=== Begin Enclosure ===

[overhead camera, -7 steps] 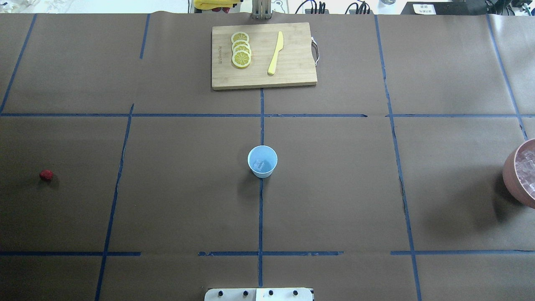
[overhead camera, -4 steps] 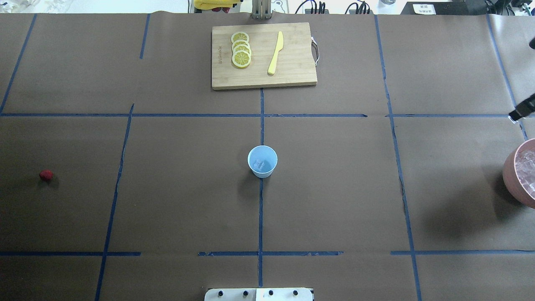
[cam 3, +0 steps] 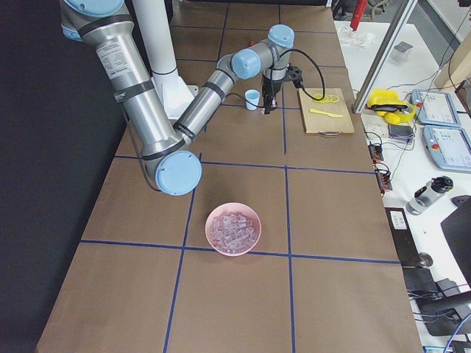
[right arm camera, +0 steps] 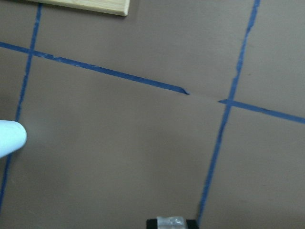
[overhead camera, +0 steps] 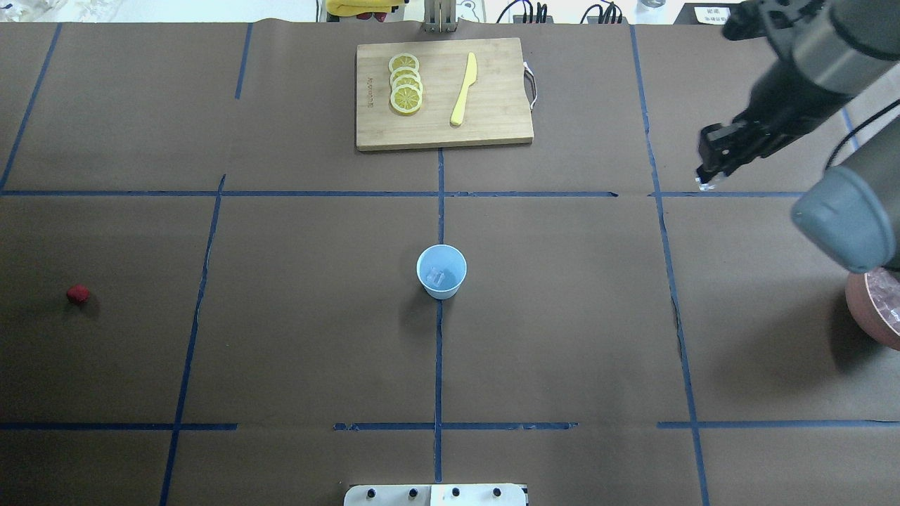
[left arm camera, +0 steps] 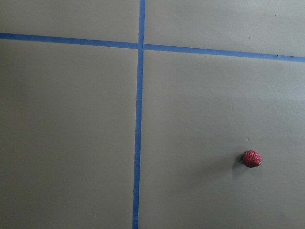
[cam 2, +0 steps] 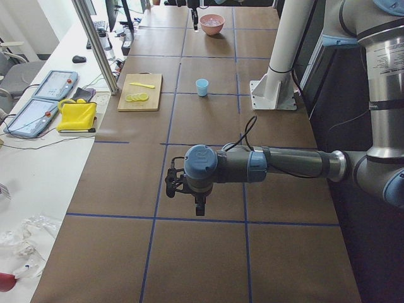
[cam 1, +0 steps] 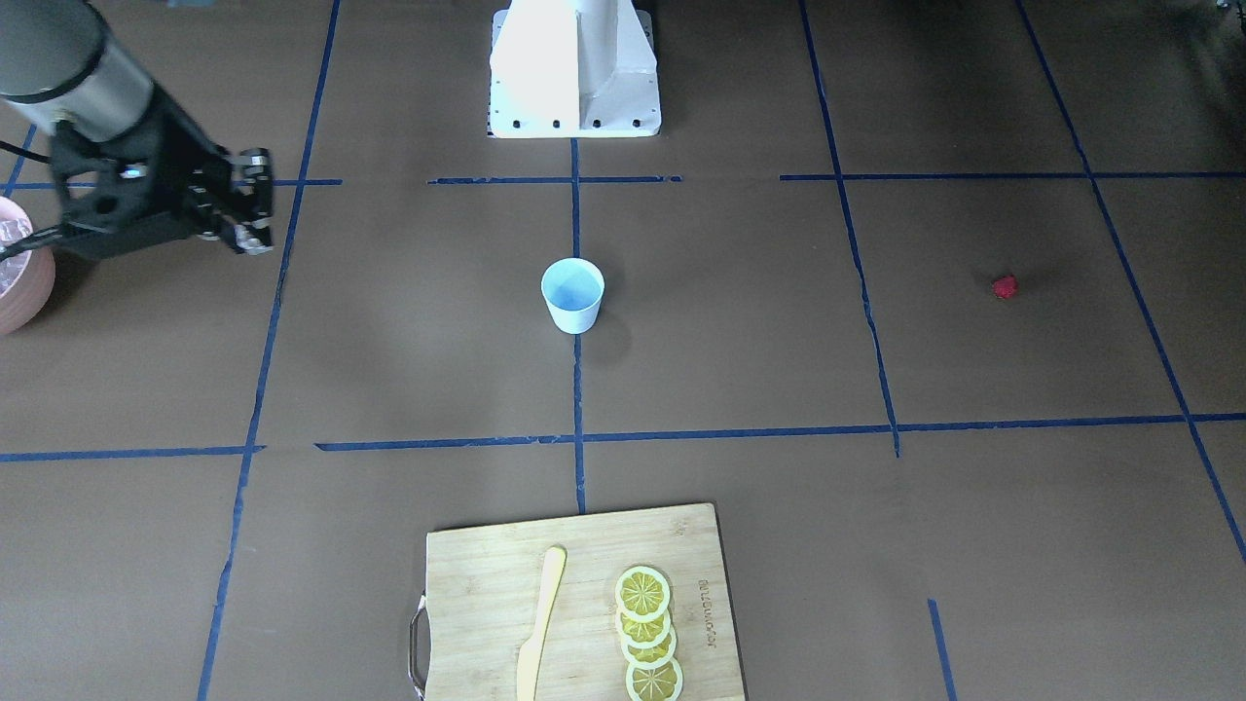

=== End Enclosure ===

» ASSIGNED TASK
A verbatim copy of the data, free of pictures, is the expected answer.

» SOLUTION TO THE EXERCISE
[overhead camera, -7 steps] 
[overhead camera, -4 steps] 
[cam 3, +0 steps] 
[right arm camera, +0 steps] 
[overhead camera, +0 steps] 
[left arm camera, +0 steps] 
[cam 2, +0 steps] 
[cam 1, +0 steps] 

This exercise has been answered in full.